-- PROBLEM TO WORK ON --
Reproduce the following data exactly, minus any images.

-- DATA FOR THIS TASK --
********************
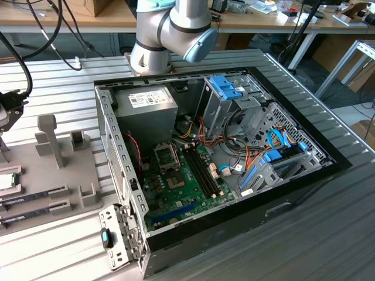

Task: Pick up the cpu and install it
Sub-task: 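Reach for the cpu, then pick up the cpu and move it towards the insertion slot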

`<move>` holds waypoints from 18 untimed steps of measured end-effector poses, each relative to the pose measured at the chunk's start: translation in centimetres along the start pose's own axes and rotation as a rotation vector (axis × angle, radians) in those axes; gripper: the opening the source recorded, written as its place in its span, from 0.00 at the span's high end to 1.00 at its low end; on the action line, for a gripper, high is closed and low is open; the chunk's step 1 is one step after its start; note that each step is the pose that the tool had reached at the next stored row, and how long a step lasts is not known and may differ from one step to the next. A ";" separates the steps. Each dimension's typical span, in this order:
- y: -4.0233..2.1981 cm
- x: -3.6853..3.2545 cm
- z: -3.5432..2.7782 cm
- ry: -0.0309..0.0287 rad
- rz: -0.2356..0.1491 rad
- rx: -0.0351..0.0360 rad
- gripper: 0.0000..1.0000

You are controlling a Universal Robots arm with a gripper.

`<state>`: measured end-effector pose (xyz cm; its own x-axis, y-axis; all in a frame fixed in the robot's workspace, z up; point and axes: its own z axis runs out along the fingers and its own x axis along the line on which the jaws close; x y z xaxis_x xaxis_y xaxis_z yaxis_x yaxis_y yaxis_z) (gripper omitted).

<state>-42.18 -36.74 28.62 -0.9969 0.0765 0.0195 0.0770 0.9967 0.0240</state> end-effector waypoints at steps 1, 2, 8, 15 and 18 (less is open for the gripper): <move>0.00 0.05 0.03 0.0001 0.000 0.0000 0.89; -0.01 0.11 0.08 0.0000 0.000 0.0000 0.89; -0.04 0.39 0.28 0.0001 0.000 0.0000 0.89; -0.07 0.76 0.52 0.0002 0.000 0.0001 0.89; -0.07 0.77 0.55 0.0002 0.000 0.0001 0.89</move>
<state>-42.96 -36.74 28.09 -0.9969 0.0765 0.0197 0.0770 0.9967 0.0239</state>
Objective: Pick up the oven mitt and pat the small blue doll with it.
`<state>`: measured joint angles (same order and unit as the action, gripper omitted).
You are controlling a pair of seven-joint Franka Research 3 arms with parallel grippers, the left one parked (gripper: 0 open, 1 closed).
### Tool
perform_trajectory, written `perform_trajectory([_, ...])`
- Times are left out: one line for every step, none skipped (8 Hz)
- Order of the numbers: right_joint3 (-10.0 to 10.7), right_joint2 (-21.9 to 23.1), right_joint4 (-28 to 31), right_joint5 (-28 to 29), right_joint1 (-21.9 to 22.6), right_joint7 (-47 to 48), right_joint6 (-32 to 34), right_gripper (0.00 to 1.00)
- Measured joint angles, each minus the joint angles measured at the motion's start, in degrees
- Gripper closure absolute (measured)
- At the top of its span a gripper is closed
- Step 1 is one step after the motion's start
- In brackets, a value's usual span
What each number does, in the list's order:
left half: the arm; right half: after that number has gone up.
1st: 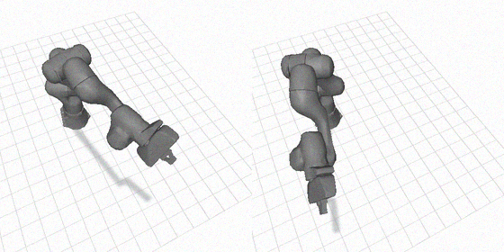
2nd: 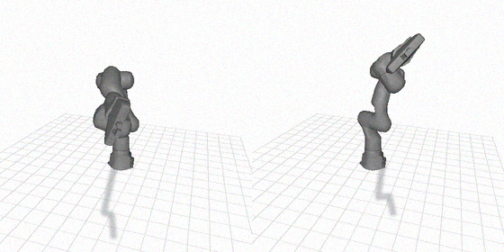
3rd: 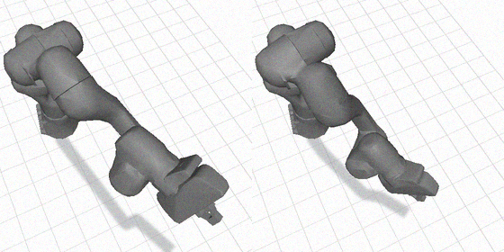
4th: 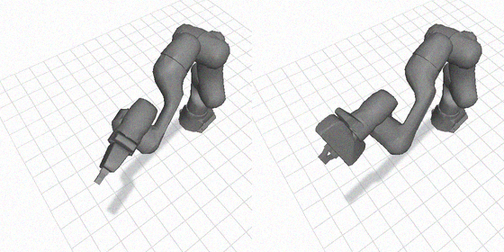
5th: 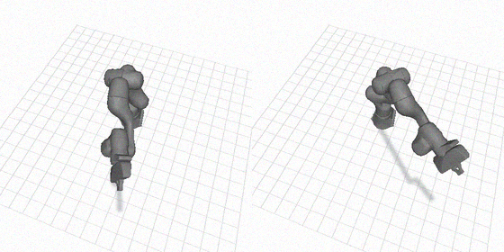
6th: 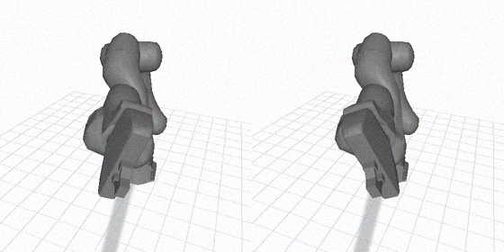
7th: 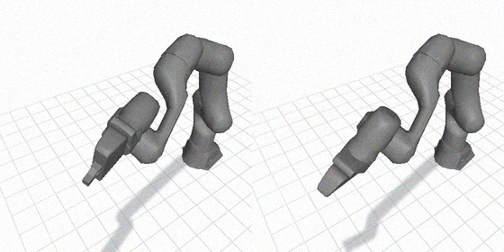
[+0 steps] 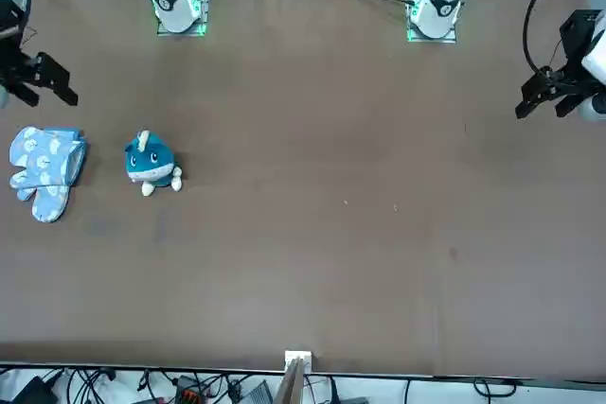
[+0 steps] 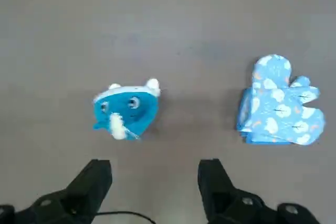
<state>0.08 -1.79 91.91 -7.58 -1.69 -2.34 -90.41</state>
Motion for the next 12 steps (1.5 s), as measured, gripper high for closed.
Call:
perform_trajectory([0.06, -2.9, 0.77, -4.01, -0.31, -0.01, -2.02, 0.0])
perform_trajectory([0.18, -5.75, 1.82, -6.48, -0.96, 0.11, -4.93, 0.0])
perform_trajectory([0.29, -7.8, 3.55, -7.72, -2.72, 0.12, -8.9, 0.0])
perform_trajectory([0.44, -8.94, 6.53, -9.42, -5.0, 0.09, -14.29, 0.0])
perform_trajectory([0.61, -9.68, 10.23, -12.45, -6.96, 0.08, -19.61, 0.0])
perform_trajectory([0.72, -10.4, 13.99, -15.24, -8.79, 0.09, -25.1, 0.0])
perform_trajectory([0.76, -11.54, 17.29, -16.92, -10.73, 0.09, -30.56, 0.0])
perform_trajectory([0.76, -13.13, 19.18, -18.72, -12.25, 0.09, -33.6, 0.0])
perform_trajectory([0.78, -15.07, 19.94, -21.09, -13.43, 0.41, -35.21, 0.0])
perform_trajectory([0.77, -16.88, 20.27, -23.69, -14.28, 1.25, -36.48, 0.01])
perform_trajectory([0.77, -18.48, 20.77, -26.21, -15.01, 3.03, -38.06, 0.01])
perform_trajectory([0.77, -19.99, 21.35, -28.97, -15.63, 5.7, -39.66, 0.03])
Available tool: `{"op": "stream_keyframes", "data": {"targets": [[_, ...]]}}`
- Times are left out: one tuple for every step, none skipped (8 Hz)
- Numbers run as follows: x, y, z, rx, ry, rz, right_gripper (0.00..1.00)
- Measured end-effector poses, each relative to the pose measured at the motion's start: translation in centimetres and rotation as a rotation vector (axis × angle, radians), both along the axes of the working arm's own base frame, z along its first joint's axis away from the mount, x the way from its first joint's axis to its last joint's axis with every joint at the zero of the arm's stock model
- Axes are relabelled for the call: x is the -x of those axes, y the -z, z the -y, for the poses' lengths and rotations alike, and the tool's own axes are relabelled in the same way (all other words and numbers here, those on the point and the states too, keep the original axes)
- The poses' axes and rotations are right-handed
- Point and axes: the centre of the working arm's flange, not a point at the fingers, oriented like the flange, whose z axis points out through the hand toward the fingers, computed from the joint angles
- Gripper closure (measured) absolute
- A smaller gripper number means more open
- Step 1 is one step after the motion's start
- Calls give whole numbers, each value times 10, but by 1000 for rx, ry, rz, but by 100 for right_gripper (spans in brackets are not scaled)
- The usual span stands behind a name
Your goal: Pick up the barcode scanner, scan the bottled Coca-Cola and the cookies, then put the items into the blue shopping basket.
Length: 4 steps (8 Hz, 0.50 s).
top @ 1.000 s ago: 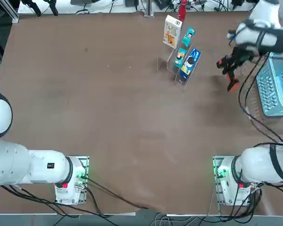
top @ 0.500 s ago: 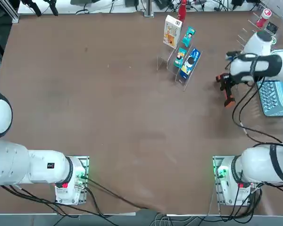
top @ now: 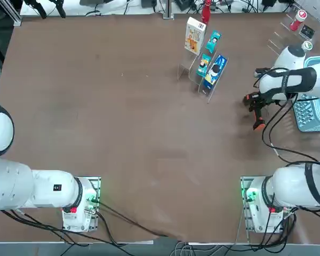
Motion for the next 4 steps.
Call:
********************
-- RESPONSE TO THIS EXERCISE --
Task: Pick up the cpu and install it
Sub-task: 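Reach for the cpu, then pick up the cpu and move it towards the insertion slot
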
`<move>` holds waypoints from 18 untimed steps of measured end-effector poses, each relative to the pose measured at the chunk's start: translation in centimetres along the start pose's own axes and rotation as a rotation vector (axis × angle, radians) in those axes; gripper: the opening the source recorded, written as its place in its span, from 0.00 at the span's high end to 1.00 at its low end; on the action line, for a gripper, high is closed and low is open; the chunk's step 1 is one step after its start; note that each step is the pose that the tool had reached at the next stored row, and how long a step lasts is not known and may differ from one step to the next. A ";" separates the steps. Each dimension's typical span, in this order:
- y: -4.0233..2.1981 cm
- x: -3.6853..3.2545 cm
- z: -3.5432..2.7782 cm
- ry: -0.0309..0.0287 rad
- rz: -0.2356..0.1491 rad
- rx: -0.0351..0.0360 rad
- gripper: 0.0000..1.0000

You are controlling a Universal Robots arm with a gripper.

`<state>`: measured end-effector pose (xyz cm; its own x-axis, y-axis; all in a frame fixed in the robot's workspace, z up; point and axes: its own z axis runs out along the fingers and its own x axis along the line on which the jaws close; x y z xaxis_x xaxis_y xaxis_z yaxis_x yaxis_y yaxis_z) (gripper omitted).

<state>-42.18 -36.74 28.62 -0.9969 0.0765 0.0195 0.0770 0.9967 0.0240</state> end-effector waypoints at steps 1, 2, 8, 15 and 18 (less is open for the gripper): <move>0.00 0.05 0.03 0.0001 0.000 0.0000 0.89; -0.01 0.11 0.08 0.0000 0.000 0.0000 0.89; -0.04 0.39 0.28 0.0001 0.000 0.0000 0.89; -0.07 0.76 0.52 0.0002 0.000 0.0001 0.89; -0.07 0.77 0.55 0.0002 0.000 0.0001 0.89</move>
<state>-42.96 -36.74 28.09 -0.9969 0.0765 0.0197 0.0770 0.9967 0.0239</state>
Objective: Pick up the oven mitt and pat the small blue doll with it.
`<state>`: measured joint angles (same order and unit as the action, gripper omitted).
You are controlling a pair of seven-joint Franka Research 3 arms with parallel grippers, the left one parked (gripper: 0 open, 1 closed).
### Tool
perform_trajectory, written `perform_trajectory([_, ...])`
- Times are left out: one line for every step, none skipped (8 Hz)
- Order of the numbers: right_joint3 (-10.0 to 10.7), right_joint2 (-21.9 to 23.1), right_joint4 (-28 to 31), right_joint5 (-28 to 29), right_joint1 (-21.9 to 22.6), right_joint7 (-47 to 48), right_joint6 (-32 to 34), right_gripper (0.00 to 1.00)
- Measured joint angles, each minus the joint angles measured at the motion's start, in degrees
- Gripper closure absolute (measured)
- At the top of its span a gripper is closed
- Step 1 is one step after the motion's start
- In brackets, a value's usual span
What each number does, in the list's order:
left half: the arm; right half: after that number has gone up.
1st: 
2nd: 
3rd: 
4th: 
5th: 
6th: 
7th: 
[+0 steps] 
[+0 steps] 
<state>0.08 -1.79 91.91 -7.58 -1.69 -2.34 -90.41</state>
Motion for the next 12 steps (1.5 s), as measured, gripper high for closed.
Call:
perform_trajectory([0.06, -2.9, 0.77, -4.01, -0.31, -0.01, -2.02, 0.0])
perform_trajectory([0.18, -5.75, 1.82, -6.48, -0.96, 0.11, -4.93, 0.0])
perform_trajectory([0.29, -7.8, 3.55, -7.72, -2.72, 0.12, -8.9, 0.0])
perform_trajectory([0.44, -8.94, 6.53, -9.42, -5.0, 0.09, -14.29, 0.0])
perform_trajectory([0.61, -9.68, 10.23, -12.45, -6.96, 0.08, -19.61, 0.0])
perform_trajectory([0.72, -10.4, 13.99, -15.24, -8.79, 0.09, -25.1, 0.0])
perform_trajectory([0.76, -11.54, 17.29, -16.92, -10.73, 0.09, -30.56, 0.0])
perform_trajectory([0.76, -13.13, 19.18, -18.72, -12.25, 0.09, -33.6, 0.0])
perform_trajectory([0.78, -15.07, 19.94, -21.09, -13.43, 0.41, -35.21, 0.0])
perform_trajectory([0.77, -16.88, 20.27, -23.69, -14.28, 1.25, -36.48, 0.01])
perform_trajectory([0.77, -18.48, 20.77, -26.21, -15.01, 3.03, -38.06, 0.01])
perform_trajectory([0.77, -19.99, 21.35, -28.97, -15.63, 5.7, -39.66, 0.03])
Available tool: `{"op": "stream_keyframes", "data": {"targets": [[_, ...]]}}`
- Times are left out: one tuple for every step, none skipped (8 Hz)
- Numbers run as follows: x, y, z, rx, ry, rz, right_gripper (0.00..1.00)
- Measured end-effector poses, each relative to the pose measured at the motion's start: translation in centimetres and rotation as a rotation vector (axis × angle, radians), both along the axes of the working arm's own base frame, z along its first joint's axis away from the mount, x the way from its first joint's axis to its last joint's axis with every joint at the zero of the arm's stock model
- Axes are relabelled for the call: x is the -x of those axes, y the -z, z the -y, for the poses' lengths and rotations alike, and the tool's own axes are relabelled in the same way (all other words and numbers here, those on the point and the states too, keep the original axes)
- The poses' axes and rotations are right-handed
- Point and axes: the centre of the working arm's flange, not a point at the fingers, oriented like the flange, whose z axis points out through the hand toward the fingers, computed from the joint angles
- Gripper closure (measured) absolute
- A smaller gripper number means more open
- Step 1 is one step after the motion's start
- Calls give whole numbers, each value times 10, but by 1000 for rx, ry, rz, but by 100 for right_gripper (spans in brackets are not scaled)
- The usual span stands behind a name
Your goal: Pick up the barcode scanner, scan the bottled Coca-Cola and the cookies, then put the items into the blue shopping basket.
Length: 4 steps (8 Hz, 0.50 s).
top @ 1.000 s ago: 
top @ 0.500 s ago: 
top @ now: 
Motion for the next 4 steps.
Call:

That finishes the output for this exercise.